La contabilidad de partida doble aparece a fines del siglo XV. Spengler ve en ella un “puro análisis espacial del valor, relacionado con un sistema de coordenadas, cuyo punto inicial es la firma” y la juzga “contemporánea” de los sistemas de Newton y de Galileo. Es también la época, no lo olvidemos, en la que Cristóbal Colón descubre América, obsesionado a la vez por el tema tópico del oro y deseoso de verificar los evangelios. Preocupaciones simbólicas: los Estados Unidos serán más tarde el país de la “carrera hacia el oro”, de la Biblia y del big business. A los rasgos que definen el espíritu feudal se opone enteramente el tipo del burgués moderno, que subordina el goce a la producción, se ocupa del ahorro, hace fructificar sus ganancias y contabiliza su tiempo a la manera como contabiliza sus bienes. Es sabido el papel desempeñado por la Reforma en el desarrollo del espíritu burgués, que triunfa con el calvinismo, y por lo que se refiere a los anglosajones y a los americanos con el personaje del hombre de negocios riguroso, industrioso, que aspira a la eficacia económica, al mismo tiempo que a la perfección moral, según el principio enunciado por Franklin: Industry and Frugality (“aplicación y temperancia”). (3) Con el puritanismo, el dinero se convierte a la vez en moral y racional; el enriquecimiento es un acto piadoso, al mismo tiempo que un signo de elección. “El hombre al que Dios ha dado riquezas y un alma para utilizarlas, declara Benjamin Franklin, ha recibido por ello mismo una señal particular de su gracia y de su favor” (The Economy of Human Life, 1785). El siglo XIX llevará hasta su apogeo estas virtudes burguesas de aplicación, de frugalidad, de espíritu de ahorro, de rigorismo sexual y de preocupación por la respetabilidad. En los billetes de banco americanos se leerá: In Got we trust.

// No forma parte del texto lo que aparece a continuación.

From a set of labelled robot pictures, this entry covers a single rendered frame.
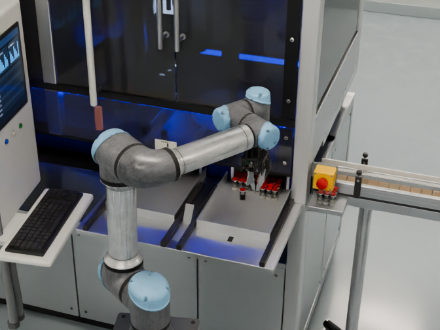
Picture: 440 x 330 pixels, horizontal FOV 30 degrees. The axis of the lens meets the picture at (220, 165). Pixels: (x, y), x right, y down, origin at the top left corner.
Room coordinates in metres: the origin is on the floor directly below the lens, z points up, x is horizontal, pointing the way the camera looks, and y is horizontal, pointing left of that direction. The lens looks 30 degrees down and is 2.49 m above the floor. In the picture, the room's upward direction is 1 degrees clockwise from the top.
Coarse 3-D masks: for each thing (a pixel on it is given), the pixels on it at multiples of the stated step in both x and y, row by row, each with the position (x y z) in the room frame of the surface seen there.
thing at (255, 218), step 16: (224, 176) 2.61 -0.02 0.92; (224, 192) 2.55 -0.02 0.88; (288, 192) 2.50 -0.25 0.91; (208, 208) 2.43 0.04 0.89; (224, 208) 2.44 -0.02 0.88; (240, 208) 2.44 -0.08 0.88; (256, 208) 2.44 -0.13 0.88; (272, 208) 2.44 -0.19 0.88; (208, 224) 2.31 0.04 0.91; (224, 224) 2.34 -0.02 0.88; (240, 224) 2.34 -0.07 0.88; (256, 224) 2.34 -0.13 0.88; (272, 224) 2.35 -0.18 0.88
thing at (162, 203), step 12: (180, 180) 2.63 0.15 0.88; (192, 180) 2.63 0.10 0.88; (144, 192) 2.54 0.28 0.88; (156, 192) 2.54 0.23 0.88; (168, 192) 2.54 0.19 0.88; (180, 192) 2.54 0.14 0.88; (192, 192) 2.52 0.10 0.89; (144, 204) 2.46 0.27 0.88; (156, 204) 2.46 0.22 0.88; (168, 204) 2.46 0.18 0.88; (180, 204) 2.41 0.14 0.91; (144, 216) 2.38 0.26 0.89; (156, 216) 2.37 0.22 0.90; (168, 216) 2.35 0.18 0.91
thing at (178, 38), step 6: (174, 0) 2.55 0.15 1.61; (174, 6) 2.56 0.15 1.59; (174, 12) 2.56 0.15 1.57; (174, 18) 2.56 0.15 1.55; (174, 24) 2.56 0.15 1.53; (174, 30) 2.56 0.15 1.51; (174, 36) 2.56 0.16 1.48; (180, 36) 2.62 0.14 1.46; (174, 42) 2.56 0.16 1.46; (174, 48) 2.56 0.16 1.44
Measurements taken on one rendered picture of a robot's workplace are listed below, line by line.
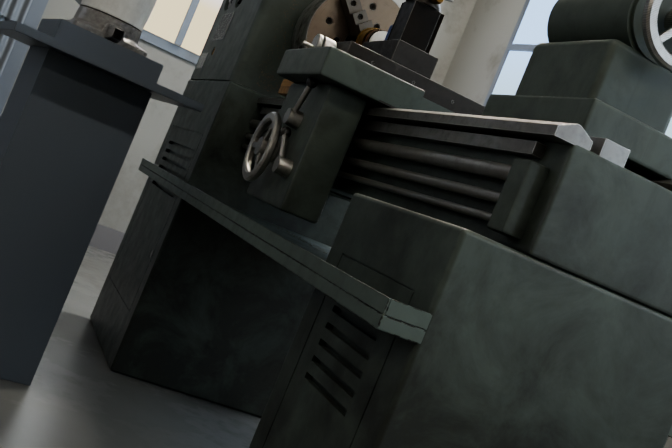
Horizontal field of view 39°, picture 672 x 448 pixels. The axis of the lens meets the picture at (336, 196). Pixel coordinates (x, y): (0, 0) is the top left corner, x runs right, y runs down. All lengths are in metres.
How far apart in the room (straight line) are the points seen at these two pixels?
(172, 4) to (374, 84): 3.25
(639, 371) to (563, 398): 0.13
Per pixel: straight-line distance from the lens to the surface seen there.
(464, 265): 1.22
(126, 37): 2.26
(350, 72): 1.81
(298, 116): 1.90
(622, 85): 1.44
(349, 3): 2.54
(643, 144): 1.41
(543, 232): 1.27
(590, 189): 1.30
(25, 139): 2.18
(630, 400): 1.41
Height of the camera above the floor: 0.63
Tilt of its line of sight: 1 degrees up
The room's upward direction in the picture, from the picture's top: 22 degrees clockwise
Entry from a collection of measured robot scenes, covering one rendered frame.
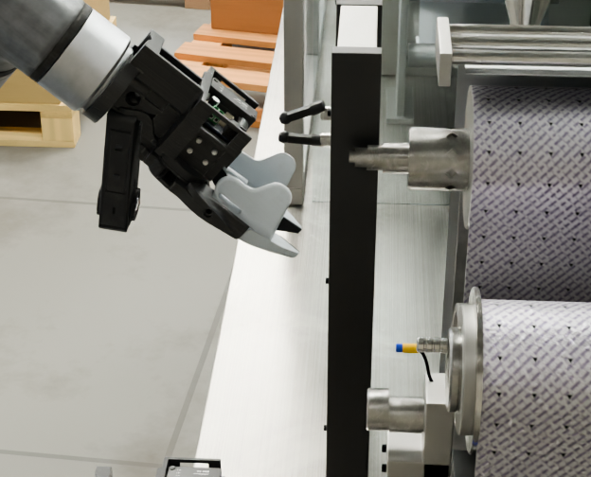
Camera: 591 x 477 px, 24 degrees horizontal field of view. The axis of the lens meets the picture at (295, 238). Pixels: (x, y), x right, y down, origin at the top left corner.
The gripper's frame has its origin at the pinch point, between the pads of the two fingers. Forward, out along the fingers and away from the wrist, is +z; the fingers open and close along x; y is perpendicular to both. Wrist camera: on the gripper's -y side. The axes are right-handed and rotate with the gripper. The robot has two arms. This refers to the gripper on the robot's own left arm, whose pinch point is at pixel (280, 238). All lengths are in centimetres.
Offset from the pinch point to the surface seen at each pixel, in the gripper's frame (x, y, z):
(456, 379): -4.8, 1.7, 18.7
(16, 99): 302, -161, -4
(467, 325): -2.6, 5.4, 16.5
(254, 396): 42, -40, 25
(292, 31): 95, -16, 7
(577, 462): -7.6, 3.7, 30.7
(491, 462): -7.5, -1.3, 25.3
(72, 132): 301, -158, 16
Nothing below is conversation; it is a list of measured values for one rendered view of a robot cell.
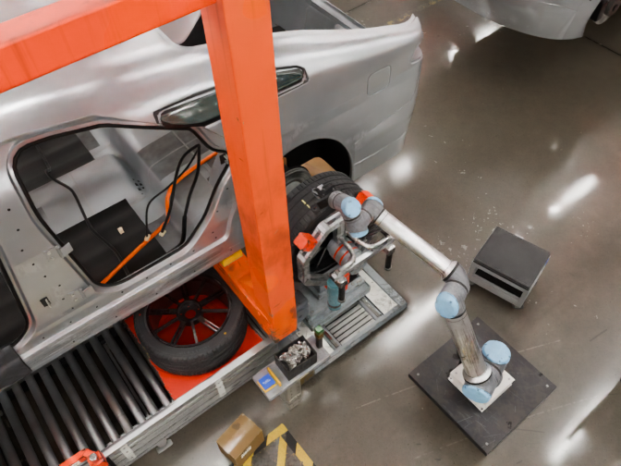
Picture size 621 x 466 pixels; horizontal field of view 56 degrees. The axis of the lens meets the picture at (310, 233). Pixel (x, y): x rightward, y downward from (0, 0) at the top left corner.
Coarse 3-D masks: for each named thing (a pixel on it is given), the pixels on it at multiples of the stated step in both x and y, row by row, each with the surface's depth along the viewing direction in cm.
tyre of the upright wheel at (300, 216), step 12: (312, 180) 321; (324, 180) 322; (336, 180) 324; (348, 180) 331; (300, 192) 318; (348, 192) 318; (288, 204) 317; (300, 204) 314; (288, 216) 315; (300, 216) 312; (312, 216) 309; (324, 216) 314; (300, 228) 310; (312, 228) 315
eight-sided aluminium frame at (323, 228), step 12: (336, 216) 314; (324, 228) 308; (372, 240) 350; (300, 252) 316; (312, 252) 314; (300, 264) 323; (336, 264) 354; (300, 276) 332; (312, 276) 341; (324, 276) 349
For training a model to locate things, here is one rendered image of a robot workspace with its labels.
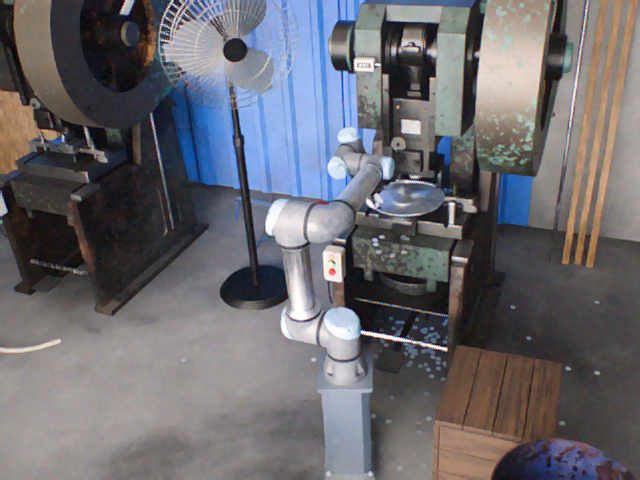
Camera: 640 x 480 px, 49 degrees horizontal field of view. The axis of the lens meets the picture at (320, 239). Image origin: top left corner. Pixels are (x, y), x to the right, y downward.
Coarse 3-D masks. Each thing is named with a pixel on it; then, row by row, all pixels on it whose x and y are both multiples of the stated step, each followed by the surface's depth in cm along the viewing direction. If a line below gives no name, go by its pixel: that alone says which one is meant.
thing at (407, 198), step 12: (384, 192) 277; (396, 192) 276; (408, 192) 274; (420, 192) 275; (432, 192) 274; (384, 204) 269; (396, 204) 267; (408, 204) 266; (420, 204) 266; (432, 204) 265
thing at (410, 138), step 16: (400, 96) 259; (416, 96) 258; (400, 112) 259; (416, 112) 256; (400, 128) 262; (416, 128) 259; (400, 144) 264; (416, 144) 263; (400, 160) 264; (416, 160) 262; (432, 160) 269
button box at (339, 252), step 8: (328, 248) 273; (336, 248) 272; (328, 256) 272; (336, 256) 270; (344, 256) 274; (336, 264) 272; (344, 264) 275; (336, 272) 274; (344, 272) 277; (328, 280) 281; (336, 280) 276; (328, 288) 283
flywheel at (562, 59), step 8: (552, 24) 245; (552, 32) 261; (552, 40) 230; (560, 40) 230; (552, 48) 230; (560, 48) 229; (568, 48) 231; (552, 56) 230; (560, 56) 229; (568, 56) 231; (552, 64) 231; (560, 64) 230; (568, 64) 232; (552, 72) 233; (560, 72) 232; (568, 72) 237; (544, 80) 266; (552, 80) 238; (544, 88) 266; (544, 96) 269
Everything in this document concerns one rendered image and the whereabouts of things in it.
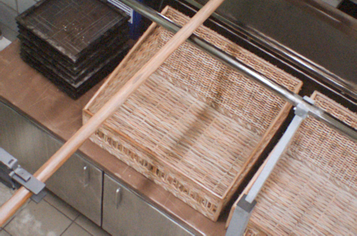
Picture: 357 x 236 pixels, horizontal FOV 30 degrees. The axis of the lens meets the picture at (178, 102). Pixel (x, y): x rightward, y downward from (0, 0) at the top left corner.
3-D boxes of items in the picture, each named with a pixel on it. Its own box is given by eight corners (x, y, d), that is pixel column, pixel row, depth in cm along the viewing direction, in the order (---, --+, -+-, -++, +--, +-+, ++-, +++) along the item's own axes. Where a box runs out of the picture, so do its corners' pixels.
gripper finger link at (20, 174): (13, 166, 147) (12, 159, 145) (31, 178, 146) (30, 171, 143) (8, 170, 146) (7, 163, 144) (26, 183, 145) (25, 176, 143)
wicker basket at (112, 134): (160, 53, 256) (167, 1, 234) (287, 128, 241) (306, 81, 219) (79, 135, 230) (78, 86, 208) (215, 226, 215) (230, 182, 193)
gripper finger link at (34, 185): (22, 169, 148) (21, 167, 147) (45, 186, 146) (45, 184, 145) (12, 178, 146) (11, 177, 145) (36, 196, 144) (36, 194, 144)
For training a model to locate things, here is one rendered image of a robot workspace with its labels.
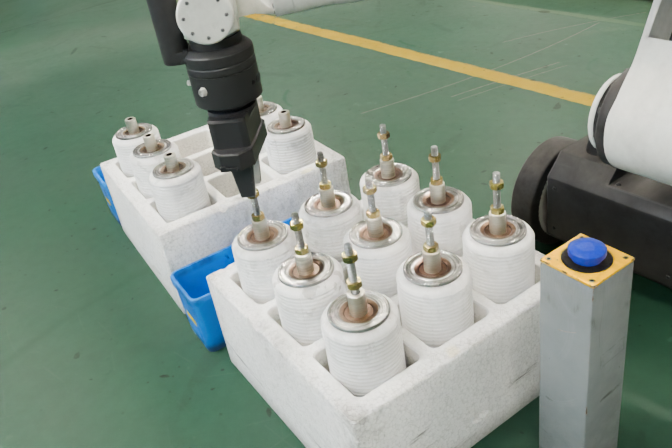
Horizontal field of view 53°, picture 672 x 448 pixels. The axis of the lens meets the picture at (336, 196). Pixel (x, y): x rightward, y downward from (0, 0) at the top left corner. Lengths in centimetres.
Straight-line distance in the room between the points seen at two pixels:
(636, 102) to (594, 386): 36
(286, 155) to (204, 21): 55
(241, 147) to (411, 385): 36
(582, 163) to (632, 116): 27
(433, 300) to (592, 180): 43
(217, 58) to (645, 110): 53
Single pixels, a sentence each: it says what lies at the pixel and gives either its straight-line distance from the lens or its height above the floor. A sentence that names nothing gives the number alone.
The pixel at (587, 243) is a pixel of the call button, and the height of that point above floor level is 33.
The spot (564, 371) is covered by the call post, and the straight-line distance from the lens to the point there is 86.
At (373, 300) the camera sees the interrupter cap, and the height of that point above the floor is 25.
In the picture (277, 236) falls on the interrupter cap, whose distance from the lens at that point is 98.
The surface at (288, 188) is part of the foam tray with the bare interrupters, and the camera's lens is 129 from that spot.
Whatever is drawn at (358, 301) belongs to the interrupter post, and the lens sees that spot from 80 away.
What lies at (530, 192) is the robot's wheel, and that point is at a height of 14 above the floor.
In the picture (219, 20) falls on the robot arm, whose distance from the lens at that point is 81.
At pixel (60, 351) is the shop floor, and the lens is 135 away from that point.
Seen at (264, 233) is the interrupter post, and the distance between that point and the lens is 98.
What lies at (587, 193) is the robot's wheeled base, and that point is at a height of 17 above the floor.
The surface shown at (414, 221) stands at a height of 24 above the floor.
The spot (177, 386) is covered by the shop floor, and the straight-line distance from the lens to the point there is 118.
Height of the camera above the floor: 78
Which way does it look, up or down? 30 degrees down
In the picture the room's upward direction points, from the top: 10 degrees counter-clockwise
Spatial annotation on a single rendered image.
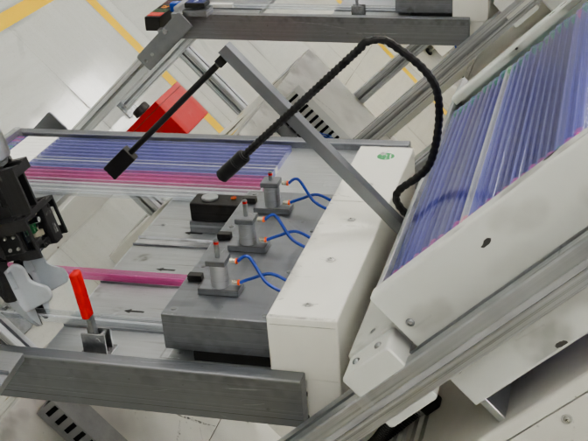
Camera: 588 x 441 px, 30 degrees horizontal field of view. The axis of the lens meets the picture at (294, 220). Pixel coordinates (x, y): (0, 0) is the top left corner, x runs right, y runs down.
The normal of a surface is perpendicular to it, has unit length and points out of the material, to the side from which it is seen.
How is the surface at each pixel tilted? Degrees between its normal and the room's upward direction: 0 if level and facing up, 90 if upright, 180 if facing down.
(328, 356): 90
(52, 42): 0
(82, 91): 0
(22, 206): 90
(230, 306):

En el siglo XVIII, el paso de la moneda metálica al papel-moneda “garantizado” aumenta la abstracción del intercambio. El papel-moneda no remite más que indirectamente a los bienes cuyo valor expresa. Desde ese momento, la moneda ya no es más una mercancía comparable a otras mercancías. No es más que el sustituto puramente simbólico. El dinero como grandeza deja paso al dinero como función. Originariamente los bienes materiales permanecían ligados a la vida orgánica que los había producido o que los consumía. El intercambio de bienes designaba la manera en que los diferentes bienes pasaban de un medio viviente a otro. Con el advenimiento de las grandes ciudades, el ascenso de la burguesía, el incremento del número y de la importancia de los intermediarios y, finalmente, la aparición del papel-moneda es todo un proceso inverso el que se instala poco a poco. En adelante, en el sistema occidental, la moneda gradúa los bienes, y no al revés. “De esta forma, el bien se convierte en mercancía, el intercambio en transacción, y el pensamiento en dinero sustituye al pensamiento en bienes”, escribe Oswald Spengler (Le déclin de l’Occident, Gallimard,1948).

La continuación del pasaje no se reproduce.